Read through the entries below and return each line with the word "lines".

═══ Input for this task

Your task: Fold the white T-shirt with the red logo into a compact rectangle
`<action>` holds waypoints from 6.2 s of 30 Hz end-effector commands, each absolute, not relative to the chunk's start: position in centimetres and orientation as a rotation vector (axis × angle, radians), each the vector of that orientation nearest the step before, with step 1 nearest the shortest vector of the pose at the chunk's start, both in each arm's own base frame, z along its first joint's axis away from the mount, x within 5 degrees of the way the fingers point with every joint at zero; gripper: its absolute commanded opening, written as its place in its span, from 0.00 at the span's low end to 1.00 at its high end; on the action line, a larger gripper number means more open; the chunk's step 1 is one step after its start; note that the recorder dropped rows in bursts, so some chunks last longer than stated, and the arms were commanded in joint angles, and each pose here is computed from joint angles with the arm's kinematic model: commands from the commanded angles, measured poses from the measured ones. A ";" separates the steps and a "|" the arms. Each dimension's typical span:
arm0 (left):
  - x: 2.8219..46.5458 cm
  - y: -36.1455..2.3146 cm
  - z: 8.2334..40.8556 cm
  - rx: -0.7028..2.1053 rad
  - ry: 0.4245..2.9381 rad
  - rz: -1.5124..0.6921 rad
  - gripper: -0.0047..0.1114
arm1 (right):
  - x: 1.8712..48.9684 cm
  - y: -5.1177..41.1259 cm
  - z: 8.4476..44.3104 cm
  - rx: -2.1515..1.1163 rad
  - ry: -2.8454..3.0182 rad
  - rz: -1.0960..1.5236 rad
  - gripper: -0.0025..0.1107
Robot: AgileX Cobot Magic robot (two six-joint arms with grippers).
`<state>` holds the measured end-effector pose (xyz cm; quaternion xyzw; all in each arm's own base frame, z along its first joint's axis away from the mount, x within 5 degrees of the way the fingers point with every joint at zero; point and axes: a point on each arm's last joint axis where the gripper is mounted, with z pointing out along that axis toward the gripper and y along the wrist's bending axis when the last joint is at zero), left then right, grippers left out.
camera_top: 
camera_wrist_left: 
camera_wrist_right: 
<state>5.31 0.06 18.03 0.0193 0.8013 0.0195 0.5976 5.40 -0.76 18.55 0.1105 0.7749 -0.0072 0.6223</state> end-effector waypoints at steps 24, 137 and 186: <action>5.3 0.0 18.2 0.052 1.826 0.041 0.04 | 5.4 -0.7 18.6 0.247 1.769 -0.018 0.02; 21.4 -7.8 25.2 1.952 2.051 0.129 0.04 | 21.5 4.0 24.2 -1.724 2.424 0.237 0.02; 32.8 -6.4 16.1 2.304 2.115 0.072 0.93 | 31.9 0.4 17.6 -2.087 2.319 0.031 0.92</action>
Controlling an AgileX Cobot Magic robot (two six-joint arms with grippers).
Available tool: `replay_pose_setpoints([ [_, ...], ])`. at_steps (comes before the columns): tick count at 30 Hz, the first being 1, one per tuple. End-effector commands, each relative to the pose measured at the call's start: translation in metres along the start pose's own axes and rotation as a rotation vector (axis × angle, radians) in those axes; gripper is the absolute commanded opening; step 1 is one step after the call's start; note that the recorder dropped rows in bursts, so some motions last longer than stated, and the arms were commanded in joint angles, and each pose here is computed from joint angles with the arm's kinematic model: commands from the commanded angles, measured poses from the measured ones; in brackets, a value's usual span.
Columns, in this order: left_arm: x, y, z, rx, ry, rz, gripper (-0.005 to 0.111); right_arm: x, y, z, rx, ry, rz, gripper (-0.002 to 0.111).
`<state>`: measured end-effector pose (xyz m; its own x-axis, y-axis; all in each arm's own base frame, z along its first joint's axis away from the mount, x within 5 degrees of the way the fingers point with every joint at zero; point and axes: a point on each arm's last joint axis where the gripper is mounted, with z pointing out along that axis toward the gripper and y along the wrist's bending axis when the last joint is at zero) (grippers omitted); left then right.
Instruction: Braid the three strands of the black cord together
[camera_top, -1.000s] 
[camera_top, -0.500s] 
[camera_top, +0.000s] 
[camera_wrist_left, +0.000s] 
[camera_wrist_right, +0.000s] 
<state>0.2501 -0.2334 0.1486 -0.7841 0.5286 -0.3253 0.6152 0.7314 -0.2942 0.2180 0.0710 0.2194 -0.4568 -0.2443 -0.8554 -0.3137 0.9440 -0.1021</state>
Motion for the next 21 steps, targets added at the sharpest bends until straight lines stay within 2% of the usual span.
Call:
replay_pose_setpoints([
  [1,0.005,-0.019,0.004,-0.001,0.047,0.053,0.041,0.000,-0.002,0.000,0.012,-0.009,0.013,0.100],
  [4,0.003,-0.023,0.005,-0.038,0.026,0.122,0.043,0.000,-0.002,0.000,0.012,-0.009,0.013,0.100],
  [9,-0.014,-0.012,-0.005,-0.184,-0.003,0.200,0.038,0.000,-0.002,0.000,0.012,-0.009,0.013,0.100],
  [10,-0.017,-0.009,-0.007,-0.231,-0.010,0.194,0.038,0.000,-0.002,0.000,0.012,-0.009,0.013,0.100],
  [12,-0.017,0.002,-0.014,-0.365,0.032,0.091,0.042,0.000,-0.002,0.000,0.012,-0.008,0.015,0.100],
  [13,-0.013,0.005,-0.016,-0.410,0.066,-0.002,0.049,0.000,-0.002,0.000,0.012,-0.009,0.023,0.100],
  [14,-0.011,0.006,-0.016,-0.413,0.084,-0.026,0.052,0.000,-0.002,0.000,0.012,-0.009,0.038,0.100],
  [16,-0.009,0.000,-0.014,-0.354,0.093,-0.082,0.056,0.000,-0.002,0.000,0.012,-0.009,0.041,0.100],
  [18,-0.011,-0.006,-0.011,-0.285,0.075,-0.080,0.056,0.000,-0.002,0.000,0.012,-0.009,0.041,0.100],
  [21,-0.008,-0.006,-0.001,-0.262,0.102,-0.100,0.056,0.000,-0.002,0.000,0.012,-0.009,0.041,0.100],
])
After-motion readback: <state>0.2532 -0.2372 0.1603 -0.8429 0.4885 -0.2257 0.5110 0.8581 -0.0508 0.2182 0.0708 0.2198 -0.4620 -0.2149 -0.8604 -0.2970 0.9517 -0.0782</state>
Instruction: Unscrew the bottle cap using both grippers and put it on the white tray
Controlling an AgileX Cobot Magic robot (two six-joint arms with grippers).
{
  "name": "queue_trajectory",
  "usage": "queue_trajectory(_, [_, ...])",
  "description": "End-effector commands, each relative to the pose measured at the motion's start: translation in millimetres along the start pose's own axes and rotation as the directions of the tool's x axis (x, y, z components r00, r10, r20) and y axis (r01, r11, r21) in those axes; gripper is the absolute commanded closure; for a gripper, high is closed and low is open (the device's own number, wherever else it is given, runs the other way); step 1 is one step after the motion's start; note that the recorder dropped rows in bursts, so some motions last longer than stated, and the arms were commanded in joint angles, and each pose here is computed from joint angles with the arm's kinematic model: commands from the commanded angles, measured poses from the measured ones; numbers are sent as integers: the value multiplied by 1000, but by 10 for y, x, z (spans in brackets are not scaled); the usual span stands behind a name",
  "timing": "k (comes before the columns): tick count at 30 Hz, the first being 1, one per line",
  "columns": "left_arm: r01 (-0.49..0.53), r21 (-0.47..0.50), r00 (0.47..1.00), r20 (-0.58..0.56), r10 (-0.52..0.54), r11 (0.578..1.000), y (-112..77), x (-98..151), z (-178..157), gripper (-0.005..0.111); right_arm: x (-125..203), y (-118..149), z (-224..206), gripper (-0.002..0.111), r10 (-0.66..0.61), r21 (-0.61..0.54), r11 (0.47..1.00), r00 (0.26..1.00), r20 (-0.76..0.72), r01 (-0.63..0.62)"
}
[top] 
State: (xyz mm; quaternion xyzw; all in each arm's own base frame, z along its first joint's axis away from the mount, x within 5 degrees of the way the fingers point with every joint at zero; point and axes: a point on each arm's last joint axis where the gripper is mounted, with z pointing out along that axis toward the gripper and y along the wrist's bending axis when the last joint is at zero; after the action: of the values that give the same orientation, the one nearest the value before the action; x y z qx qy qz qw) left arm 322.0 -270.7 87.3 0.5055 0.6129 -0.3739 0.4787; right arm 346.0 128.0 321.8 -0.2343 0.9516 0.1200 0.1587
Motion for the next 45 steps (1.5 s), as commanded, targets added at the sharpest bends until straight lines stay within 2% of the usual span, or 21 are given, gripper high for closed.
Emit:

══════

**Answer box**:
Motion for the next 21 steps, targets added at the sharpest bends until straight lines stay within 2% of the usual span.
Motion for the next 45 steps (1.5 s), as commanded, targets added at the sharpest bends until straight lines stay within 2% of the usual span, or 21 are given, gripper high for closed.

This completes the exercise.